Tag: Business

  • How to Make AI Watch Your Most Important Business Numbers

    How to Make AI Watch Your Most Important Business Numbers

    Most businesses don’t have a data problem.

    They have an attention problem.

    The numbers are already somewhere — Shopify, Triple Whale, Looker, a spreadsheet somebody updates on Fridays, a finance model only one person fully understands. The issue is not access. It’s whether anyone is still looking at the right number often enough to matter.

    That’s where AI can be useful.

    Not as a replacement for judgment. Not as some magic strategy layer. Just as a way to keep one important business number visible every day, without relying on memory or good intentions.

    That sounds small.

    It isn’t.

    In an operating business, the difference between “we noticed it early” and “we noticed it too late” can be expensive.

    The real problem is drift

    Here’s what usually happens.

    When a company is small, the important numbers are close enough to the surface that you can feel them.

    Spend goes up. Sales move. Repeat orders change. Margins tighten. You can usually tell when something is off.

    Then the company gets more complex.

    More channels. More campaigns. More SKUs. More meetings. More people touching the numbers. More noise.

    The KPI doesn’t disappear. It just gets crowded out.

    That’s when drift becomes costly.

    CAC creeps up for a few weeks before anyone reacts. Retention softens, but revenue still looks fine. Margins compress in a way that seems temporary until it isn’t.

    Usually it’s not one dramatic mistake.

    It’s a series of ordinary misses that compound because nobody stayed close enough to the basics.

    That’s the opportunity here: use AI to make the important number harder to ignore.

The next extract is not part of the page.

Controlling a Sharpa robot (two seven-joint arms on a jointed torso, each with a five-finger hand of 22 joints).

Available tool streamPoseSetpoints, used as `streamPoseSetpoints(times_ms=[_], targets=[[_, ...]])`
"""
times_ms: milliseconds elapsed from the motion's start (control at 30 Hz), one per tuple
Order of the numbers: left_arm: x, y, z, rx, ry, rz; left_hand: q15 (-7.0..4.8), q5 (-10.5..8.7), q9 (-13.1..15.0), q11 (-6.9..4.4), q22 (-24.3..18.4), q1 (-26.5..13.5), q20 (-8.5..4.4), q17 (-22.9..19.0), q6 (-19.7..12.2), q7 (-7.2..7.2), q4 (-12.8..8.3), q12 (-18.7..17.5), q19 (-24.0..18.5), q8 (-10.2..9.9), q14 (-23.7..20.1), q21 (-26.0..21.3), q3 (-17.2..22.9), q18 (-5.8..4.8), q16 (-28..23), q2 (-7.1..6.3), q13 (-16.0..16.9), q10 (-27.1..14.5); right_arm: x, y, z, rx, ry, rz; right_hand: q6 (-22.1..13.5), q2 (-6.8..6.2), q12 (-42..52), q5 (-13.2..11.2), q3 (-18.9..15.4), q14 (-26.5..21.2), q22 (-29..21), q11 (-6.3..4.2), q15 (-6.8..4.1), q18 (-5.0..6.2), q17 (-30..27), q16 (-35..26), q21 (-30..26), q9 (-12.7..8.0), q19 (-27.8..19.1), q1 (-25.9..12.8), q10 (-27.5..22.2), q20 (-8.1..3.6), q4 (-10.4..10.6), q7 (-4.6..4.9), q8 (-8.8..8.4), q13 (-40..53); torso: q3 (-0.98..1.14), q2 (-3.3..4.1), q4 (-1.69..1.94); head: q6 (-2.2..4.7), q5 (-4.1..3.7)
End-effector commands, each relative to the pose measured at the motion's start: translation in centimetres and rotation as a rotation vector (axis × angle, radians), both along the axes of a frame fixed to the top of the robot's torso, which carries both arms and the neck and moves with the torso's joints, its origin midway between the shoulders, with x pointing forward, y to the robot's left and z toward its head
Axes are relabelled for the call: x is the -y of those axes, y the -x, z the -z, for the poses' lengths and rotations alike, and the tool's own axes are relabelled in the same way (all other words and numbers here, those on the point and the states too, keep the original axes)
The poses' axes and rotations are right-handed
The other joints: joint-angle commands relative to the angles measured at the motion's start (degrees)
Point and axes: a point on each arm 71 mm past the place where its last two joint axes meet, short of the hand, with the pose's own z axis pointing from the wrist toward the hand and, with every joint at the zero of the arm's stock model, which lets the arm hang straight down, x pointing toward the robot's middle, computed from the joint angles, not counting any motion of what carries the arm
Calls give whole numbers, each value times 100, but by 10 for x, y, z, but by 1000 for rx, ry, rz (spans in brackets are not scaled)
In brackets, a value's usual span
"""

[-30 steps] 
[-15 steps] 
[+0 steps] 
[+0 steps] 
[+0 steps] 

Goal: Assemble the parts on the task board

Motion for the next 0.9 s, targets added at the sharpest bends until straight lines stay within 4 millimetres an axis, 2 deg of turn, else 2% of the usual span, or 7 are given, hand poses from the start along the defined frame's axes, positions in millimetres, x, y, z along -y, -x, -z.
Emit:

    A concrete example: CAC-to-90-day-LTV at Psychedelic Water

    At Psychedelic Water, one useful workflow is a daily Slack report on one relationship:

    CAC to 90-day LTV

    That number tells you whether growth is healthy or just getting more expensive.

    If CAC rises while 90-day LTV stays flat, the business is becoming less efficient. If LTV improves while CAC stays stable, you have room to push. If both move the wrong way, you want to know immediately.

    So instead of relying on someone to remember to check it, we automated the update.

    AI pulls the relevant numbers, formats a short summary, and posts it in Slack. It follows the same logic behind mini AI automations: automate the repetitive part, then make the output easy for a human to use.

    Not a dashboard with ten charts. Not a memo nobody reads. Not a raw data dump.

    Just the metric, the comparison, and a plain-English note about what changed.

    That’s the point.

    AI isn’t “running the business” here. It’s protecting the operating rhythm around one number that matters. It is really an example of building AI-operable systems instead of relying on isolated prompts.

    Why this works better than another dashboard

    Dashboards are passive.

    They wait for someone to remember to check them.

    A daily AI report is active.

    It shows up on its own.

    That small difference changes behavior.

    A metric buried in a dashboard competes with everything else on someone’s list. A metric that lands in Slack becomes part of the daily environment. It stays visible. It stays discussable. It has a better chance of shaping decisions while there’s still time to do something about it.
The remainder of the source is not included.